Jacobo Mesías
Trampas para perros en los parques
Hace ya unos meses que convivo con Lola. Es una cachorrita traviesa e impulsiva, a la que no le entusiasma que le den órdenes, y mucho menos atenderlas. De vez en cuando, algo en su interior le indica que debe romper cosas, y ella, sin demasiados aspavientos, se deja llevar por ese instinto.
Mientras Lola da rienda suelta a su locura con todo aquello que encuentra por su camino, suele suceder que Telma, su compañera de vivencias, observa atentamente la escena con un semblante de confusión, como diciendo: ¿por qué haces eso?
Pues bien, en no pocas ocasiones me he sentido como Telma, atónito ante los comportamientos irracionales e incomprensibles de algunos de mis semejantes: cuando un vándalo garabatea la fachada de un edificio histórico; cuando un pirómano prende fuego al monte; cuando un desconocido raya coches en un aparcamiento; cuando aparece un contenedor quemado, etc.
Es precisamente en este catálogo de conductas estúpidas, perniciosas y execrables es donde sitúo lo que ha sucedido la semana pasada en Marín. Dos perros han fallecido tras ingerir veneno en la vía pública, y un tercero lo ha hecho tras comer alfileres ocultos en carne. Simplemente dramático.

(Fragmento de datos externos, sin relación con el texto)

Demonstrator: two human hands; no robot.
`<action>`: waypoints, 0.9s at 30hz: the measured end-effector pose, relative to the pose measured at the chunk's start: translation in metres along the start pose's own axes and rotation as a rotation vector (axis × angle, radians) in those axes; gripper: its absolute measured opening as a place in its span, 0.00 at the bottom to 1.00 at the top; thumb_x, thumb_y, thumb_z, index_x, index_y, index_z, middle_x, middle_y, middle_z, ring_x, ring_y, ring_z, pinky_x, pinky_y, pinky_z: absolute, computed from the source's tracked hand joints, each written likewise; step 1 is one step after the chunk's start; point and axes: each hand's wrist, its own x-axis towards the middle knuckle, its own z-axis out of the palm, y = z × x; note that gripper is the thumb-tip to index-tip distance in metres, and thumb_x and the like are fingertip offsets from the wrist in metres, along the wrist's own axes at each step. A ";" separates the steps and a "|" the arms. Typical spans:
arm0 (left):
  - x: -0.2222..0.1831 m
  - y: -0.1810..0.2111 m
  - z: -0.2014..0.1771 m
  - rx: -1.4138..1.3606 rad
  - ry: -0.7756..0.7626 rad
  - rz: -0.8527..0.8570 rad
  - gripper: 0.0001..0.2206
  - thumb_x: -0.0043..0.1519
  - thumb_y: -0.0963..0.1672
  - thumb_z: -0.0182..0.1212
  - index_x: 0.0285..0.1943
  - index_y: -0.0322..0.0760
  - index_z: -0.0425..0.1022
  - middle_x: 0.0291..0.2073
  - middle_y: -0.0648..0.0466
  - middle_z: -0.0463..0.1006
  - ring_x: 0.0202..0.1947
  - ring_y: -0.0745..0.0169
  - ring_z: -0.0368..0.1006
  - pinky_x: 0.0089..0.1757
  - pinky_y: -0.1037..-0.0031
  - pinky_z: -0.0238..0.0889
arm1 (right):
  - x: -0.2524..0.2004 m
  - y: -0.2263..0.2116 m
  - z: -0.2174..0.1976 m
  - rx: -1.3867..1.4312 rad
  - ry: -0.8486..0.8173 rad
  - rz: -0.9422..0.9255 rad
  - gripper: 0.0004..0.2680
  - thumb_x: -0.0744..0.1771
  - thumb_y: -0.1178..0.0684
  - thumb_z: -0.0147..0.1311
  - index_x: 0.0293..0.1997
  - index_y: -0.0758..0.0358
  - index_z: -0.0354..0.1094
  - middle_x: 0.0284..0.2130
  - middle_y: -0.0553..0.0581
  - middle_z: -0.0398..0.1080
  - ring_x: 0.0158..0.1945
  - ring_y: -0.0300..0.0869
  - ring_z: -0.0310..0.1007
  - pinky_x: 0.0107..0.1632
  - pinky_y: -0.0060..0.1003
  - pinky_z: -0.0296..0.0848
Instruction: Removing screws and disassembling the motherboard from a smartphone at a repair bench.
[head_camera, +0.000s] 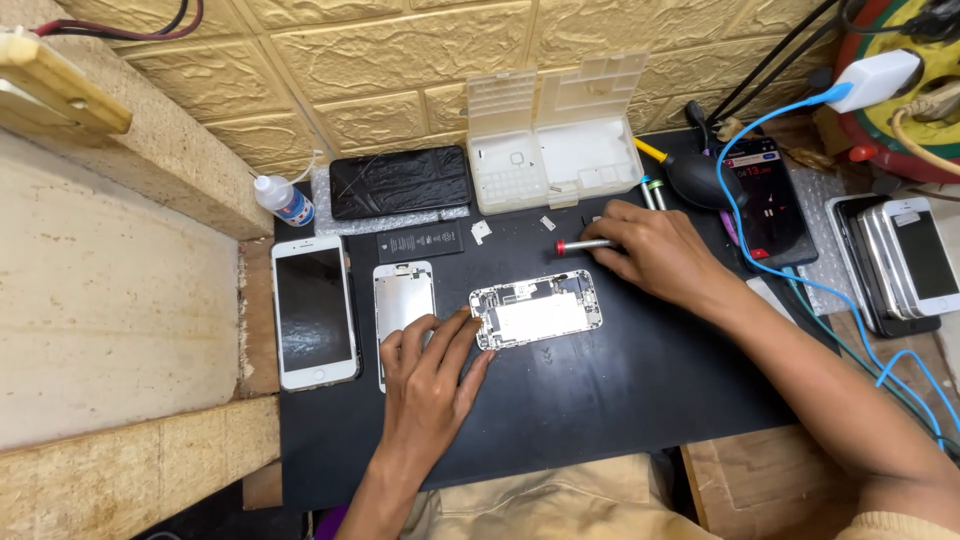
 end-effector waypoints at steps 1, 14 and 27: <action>-0.001 0.000 0.000 -0.001 0.001 0.000 0.14 0.64 0.47 0.66 0.56 0.39 0.78 0.57 0.56 0.79 0.53 0.54 0.69 0.52 0.63 0.53 | 0.003 0.000 0.004 -0.001 0.000 0.000 0.07 0.67 0.51 0.56 0.50 0.51 0.74 0.37 0.50 0.70 0.39 0.51 0.75 0.31 0.50 0.69; 0.003 0.002 -0.002 0.001 -0.011 0.009 0.14 0.64 0.47 0.66 0.56 0.40 0.78 0.57 0.56 0.78 0.54 0.54 0.69 0.52 0.63 0.53 | 0.019 0.001 0.011 -0.098 0.124 0.015 0.08 0.66 0.51 0.56 0.48 0.55 0.73 0.39 0.53 0.71 0.36 0.57 0.76 0.31 0.56 0.72; 0.004 0.004 0.001 0.007 -0.008 0.017 0.13 0.65 0.46 0.66 0.56 0.38 0.77 0.58 0.54 0.78 0.53 0.52 0.69 0.52 0.64 0.53 | -0.049 -0.001 -0.019 0.439 0.143 0.228 0.06 0.67 0.54 0.60 0.47 0.59 0.78 0.31 0.50 0.73 0.28 0.33 0.63 0.31 0.30 0.60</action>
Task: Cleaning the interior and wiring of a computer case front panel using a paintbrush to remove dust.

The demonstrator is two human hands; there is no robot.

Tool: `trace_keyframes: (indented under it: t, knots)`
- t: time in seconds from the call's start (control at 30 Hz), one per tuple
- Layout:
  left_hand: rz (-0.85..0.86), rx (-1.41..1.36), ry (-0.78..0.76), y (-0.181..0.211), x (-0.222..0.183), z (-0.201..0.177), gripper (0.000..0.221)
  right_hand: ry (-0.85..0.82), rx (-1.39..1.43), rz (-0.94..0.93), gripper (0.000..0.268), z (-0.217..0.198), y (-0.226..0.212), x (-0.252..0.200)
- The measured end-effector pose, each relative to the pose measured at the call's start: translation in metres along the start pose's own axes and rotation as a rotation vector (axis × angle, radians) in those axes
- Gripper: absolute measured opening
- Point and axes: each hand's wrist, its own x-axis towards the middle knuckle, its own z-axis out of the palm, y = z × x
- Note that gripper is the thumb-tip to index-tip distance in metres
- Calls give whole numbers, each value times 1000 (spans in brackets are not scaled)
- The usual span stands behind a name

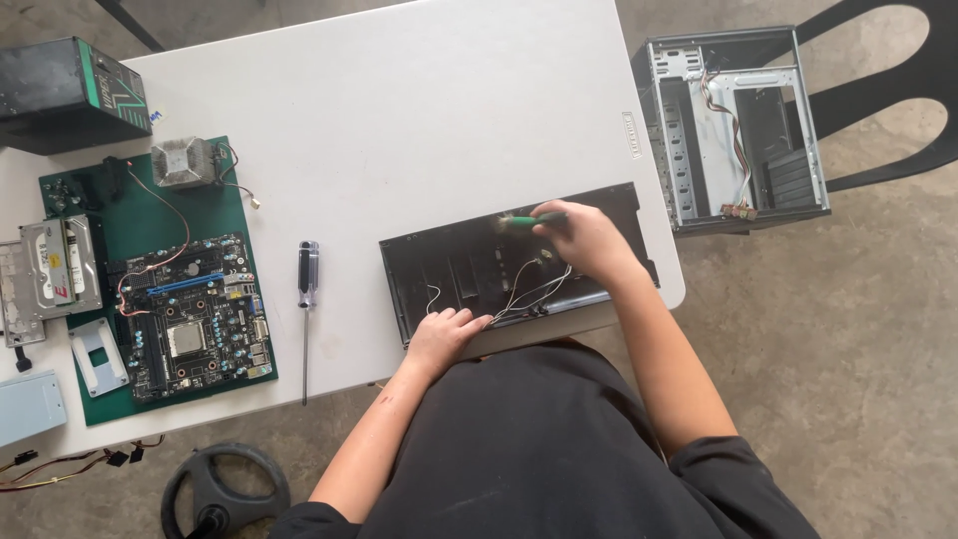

Cuando Lola rompe algo, me consuela pensar que en unos meses adquirirá una cierta madurez, y el sofá del salón dejará de estar en peligro. Sin embargo, con las trampas para perros las expectativas no son tan halagüeñas, y es que no estamos ante algo esporádico o residual. Muy al contrario, este tipo de sucesos se repiten periódicamente, como si de un péndulo se tratase. Sin ir más lejos, en agosto aparecieron de forma masiva en Vigo, y hace solo dos meses en Pontevedra. Si echamos la vista más atrás, el historial es interminable.
Nuestro ordenamiento jurídico sanciona con contundencia este tipo de conductas, con penas que pueden llegar hasta los 18 meses de prisión si el animal fallece. No obstante, el problema no es la dureza del castigo. La experiencia nos dice que un maltratador no deja de hacerlo porque la pena sea más grave. El problema es educativo o patológico, y luchar contra ello en el corto plazo es difícil. Muy difícil.
Para más inri, en este tipo de delitos tenemos una dificultad añadida, y es que rara vez se logra dar con el culpable. Cualquiera se puede imaginar lo complicado que es identificar a un desconocido que, en algún momento del día o de la noche, deja caer al suelo un trozo de salchicha con una aguja dentro. Sin ir más lejos, el pasado mes de noviembre detuvieron en Ourense a uno de estos individuos, y para ello fue necesaria una investigación de más de cuatro años de duración, y la colaboración de Policía Nacional, Guardia Civil y Policía Local.
En esta tesitura, a los propietarios de perros solo nos queda confiar en que el nuestro no sea el próximo, y esperar a que el 100% de la sociedad alcance la madurez mental que tendrá Lola dentro de unos meses.